INSTRUCTIONS FOR THE TASK: Tell how many lines in the following entries include the word "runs", giving the figure alone.

MATERIAL SUPPLIED:
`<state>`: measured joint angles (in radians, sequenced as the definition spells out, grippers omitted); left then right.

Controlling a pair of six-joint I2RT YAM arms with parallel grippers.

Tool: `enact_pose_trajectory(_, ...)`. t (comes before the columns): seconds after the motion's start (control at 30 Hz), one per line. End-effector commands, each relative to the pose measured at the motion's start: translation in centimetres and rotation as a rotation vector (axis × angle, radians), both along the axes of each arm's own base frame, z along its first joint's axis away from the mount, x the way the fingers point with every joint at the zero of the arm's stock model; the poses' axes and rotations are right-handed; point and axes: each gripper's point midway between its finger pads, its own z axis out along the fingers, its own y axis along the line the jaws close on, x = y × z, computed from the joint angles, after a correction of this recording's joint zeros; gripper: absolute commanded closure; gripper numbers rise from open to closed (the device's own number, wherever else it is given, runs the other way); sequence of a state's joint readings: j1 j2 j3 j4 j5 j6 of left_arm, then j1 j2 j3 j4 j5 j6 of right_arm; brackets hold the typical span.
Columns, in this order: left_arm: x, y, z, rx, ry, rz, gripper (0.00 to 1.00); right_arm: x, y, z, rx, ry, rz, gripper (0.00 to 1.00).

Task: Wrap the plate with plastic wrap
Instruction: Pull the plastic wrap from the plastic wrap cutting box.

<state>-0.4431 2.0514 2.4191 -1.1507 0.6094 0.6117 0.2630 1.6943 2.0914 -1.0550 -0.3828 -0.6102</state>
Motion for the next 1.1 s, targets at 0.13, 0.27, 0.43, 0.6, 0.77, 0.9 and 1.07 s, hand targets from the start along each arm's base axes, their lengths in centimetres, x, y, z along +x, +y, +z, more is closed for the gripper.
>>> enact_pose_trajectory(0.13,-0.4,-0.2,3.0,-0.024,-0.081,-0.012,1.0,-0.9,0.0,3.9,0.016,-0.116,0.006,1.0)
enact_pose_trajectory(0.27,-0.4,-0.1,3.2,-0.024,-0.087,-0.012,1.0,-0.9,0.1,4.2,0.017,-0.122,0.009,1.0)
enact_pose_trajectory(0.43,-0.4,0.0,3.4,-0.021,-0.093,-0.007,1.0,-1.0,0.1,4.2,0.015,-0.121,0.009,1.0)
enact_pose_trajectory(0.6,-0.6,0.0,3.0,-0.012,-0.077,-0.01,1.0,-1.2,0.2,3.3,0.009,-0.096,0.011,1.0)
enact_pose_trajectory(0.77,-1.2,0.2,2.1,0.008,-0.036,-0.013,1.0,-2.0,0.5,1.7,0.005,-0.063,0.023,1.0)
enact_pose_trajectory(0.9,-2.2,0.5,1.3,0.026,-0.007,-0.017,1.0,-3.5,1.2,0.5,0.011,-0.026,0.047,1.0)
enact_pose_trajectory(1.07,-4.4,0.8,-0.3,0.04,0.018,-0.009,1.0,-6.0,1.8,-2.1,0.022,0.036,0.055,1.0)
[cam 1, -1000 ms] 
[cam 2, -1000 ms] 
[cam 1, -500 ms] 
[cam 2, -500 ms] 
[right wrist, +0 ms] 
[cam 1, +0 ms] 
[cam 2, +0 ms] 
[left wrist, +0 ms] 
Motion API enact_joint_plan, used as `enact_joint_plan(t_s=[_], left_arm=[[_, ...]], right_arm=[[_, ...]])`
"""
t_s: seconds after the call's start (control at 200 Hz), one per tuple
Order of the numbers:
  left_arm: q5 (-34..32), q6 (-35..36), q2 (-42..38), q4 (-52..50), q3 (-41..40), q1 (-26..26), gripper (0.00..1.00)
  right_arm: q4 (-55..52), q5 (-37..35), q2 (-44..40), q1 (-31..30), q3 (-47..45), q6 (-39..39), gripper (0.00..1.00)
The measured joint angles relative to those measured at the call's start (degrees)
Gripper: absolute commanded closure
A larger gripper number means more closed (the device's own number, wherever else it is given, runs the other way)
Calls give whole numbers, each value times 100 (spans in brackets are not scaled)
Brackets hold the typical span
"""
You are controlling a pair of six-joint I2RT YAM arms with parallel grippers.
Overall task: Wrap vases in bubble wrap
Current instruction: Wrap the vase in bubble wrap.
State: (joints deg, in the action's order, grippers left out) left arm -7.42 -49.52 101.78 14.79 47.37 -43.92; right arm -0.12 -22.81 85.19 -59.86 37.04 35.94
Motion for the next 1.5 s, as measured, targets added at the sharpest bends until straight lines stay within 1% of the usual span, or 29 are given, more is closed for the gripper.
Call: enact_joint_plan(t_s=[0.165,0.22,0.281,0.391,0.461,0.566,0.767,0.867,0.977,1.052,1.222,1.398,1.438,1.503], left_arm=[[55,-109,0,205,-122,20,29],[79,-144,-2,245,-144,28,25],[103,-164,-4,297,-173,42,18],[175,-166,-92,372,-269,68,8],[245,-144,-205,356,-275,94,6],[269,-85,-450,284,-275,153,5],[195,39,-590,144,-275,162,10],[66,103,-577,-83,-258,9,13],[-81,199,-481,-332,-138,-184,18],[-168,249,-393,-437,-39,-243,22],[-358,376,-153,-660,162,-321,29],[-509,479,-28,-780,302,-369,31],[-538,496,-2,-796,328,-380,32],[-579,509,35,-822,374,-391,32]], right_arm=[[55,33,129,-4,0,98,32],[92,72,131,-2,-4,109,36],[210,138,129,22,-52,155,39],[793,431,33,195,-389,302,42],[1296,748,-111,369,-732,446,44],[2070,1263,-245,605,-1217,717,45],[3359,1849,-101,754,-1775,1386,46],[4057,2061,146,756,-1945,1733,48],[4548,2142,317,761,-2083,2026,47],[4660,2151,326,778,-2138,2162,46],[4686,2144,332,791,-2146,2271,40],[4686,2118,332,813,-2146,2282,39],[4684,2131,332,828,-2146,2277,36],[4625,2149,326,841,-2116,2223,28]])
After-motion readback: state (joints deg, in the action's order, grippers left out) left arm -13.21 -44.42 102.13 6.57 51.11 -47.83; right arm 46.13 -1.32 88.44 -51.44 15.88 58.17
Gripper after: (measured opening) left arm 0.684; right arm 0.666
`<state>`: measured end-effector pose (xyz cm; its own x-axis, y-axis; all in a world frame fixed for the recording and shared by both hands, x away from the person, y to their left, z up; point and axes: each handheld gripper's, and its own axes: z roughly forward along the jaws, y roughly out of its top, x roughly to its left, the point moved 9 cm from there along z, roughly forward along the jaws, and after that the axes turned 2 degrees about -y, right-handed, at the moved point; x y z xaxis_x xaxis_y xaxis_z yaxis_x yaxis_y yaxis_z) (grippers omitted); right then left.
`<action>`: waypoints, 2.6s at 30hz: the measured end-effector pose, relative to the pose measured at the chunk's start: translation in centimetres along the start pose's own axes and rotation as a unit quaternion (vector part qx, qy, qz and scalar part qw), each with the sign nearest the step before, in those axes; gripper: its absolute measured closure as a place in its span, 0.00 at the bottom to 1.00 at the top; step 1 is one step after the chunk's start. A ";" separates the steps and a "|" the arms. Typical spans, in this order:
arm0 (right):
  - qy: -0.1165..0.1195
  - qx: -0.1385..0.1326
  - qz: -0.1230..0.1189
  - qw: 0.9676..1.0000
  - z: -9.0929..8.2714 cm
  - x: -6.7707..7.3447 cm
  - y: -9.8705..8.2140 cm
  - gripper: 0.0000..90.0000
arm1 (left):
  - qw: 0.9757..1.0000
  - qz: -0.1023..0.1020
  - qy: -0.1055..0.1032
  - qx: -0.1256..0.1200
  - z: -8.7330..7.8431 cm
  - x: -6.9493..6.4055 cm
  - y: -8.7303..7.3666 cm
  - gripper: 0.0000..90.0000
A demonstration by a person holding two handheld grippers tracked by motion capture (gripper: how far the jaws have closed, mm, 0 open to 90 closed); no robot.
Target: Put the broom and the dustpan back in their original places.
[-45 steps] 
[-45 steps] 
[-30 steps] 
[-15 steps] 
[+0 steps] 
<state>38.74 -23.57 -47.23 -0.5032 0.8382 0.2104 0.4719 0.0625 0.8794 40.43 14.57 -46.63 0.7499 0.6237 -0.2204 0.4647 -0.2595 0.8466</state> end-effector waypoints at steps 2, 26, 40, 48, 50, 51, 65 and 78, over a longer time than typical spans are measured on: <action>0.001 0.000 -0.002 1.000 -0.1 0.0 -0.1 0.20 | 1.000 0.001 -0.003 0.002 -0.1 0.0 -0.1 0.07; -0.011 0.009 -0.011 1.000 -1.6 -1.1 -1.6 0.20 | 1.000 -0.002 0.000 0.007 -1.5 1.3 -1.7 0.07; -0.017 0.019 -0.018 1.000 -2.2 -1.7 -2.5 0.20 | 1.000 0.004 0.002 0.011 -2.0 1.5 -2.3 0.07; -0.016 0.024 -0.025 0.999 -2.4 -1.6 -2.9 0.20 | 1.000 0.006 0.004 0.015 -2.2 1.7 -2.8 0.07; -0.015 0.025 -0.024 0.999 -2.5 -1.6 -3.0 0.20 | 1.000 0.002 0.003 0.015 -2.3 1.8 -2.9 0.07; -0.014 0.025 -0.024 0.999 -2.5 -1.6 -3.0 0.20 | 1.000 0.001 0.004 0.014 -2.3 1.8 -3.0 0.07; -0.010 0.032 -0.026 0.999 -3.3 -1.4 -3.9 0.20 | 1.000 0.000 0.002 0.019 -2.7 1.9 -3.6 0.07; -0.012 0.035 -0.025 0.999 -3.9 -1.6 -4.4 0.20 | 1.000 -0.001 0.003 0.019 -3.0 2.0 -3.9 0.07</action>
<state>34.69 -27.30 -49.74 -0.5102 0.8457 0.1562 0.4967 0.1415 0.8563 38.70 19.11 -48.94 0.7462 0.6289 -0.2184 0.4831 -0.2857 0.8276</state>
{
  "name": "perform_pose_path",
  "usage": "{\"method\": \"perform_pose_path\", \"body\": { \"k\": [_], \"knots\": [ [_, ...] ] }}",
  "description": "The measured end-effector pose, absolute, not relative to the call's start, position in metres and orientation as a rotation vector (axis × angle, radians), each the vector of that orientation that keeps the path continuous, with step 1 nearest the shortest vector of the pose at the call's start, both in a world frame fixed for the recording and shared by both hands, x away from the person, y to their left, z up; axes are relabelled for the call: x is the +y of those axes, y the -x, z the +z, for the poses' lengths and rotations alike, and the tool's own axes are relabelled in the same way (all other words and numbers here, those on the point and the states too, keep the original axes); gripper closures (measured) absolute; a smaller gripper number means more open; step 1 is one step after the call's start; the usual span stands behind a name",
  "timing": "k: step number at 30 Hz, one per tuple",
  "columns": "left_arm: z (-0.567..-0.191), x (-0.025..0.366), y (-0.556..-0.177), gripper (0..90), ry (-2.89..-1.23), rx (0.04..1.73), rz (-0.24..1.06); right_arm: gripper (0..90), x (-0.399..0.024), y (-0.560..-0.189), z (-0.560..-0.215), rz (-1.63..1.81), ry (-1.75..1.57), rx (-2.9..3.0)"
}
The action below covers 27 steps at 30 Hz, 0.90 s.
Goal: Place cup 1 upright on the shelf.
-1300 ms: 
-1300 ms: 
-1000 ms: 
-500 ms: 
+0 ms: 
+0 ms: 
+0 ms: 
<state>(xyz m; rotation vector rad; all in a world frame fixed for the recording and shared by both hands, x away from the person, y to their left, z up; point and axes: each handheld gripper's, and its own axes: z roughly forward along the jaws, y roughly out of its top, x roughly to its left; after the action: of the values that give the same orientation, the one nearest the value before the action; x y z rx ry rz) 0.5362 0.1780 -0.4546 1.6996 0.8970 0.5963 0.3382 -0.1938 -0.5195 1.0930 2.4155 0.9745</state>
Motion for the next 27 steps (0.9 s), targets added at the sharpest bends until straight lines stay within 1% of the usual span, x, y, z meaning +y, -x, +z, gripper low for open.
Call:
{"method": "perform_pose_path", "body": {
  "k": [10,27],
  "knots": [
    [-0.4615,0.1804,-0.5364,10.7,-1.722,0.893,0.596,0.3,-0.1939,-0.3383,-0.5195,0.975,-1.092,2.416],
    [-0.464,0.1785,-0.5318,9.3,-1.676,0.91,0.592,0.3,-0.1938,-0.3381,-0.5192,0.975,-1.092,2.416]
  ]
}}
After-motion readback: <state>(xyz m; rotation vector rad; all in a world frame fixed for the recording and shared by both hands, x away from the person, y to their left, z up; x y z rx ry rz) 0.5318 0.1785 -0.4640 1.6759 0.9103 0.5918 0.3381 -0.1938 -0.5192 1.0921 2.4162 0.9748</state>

SOLUTION: 2